TASK TO COMPLETE:
Lines holding the word "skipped" are the ones to copy from the data below.

EXTRACTED RECORDS:
——————————

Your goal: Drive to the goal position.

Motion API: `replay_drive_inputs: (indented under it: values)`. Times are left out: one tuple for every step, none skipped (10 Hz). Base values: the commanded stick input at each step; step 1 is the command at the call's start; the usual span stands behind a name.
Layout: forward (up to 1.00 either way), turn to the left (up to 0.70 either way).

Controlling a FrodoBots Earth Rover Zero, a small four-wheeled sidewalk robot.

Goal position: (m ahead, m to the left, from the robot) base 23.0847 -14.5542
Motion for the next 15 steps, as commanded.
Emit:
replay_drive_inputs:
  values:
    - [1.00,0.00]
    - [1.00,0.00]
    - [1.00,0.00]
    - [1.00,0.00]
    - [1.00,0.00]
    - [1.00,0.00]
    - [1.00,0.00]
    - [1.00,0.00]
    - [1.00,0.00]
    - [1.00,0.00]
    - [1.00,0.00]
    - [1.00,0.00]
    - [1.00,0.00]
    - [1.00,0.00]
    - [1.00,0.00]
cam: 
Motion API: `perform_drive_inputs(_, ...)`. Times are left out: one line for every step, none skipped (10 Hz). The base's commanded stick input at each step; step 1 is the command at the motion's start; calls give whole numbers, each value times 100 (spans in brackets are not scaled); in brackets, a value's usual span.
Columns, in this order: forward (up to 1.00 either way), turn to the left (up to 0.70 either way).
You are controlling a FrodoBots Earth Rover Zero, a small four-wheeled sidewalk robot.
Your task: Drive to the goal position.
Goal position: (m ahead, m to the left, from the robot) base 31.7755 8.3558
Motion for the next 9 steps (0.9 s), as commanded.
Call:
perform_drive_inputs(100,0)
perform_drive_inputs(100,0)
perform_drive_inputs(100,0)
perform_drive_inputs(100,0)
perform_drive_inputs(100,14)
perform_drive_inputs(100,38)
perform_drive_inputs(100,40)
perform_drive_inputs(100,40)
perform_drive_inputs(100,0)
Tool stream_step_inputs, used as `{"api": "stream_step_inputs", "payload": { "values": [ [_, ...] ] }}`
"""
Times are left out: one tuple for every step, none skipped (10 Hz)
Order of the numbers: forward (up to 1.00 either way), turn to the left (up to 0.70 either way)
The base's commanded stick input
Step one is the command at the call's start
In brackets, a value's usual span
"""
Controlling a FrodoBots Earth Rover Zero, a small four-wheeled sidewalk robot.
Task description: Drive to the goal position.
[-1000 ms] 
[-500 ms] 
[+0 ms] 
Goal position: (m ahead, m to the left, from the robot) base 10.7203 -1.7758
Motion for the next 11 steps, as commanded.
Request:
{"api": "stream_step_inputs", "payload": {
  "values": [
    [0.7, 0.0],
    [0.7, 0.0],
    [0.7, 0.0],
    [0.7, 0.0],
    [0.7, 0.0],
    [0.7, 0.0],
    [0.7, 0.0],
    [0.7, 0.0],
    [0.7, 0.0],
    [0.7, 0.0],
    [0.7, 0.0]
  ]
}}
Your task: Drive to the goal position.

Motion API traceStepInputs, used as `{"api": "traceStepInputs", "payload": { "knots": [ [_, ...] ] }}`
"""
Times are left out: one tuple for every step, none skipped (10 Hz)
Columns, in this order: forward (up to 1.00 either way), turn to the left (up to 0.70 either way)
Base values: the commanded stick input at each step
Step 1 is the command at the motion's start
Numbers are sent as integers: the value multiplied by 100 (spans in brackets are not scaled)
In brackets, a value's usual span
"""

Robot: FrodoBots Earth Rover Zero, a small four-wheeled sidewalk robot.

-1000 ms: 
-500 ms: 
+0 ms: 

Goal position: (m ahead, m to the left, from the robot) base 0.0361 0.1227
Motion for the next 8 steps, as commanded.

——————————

SOLUTION BELOW:
Motion API: `replay_drive_inputs: (indented under it: values)`. Times are left out: one tuple for every step, none skipped (10 Hz). Base values: the commanded stick input at each step; step 1 is the command at the call's start; the usual span stands behind a name.
Motion API: `perform_drive_inputs(_, ...)`. Times are left out: one line for every step, none skipped (10 Hz). The base's commanded stick input at each step; step 1 is the command at the motion's start; calls give whole numbers, each value times 100 (spans in brackets are not scaled); in brackets, a value's usual span.
Times are left out: one tuple for every step, none skipped (10 Hz)
Times are left out: one tuple for every step, none skipped (10 Hz)

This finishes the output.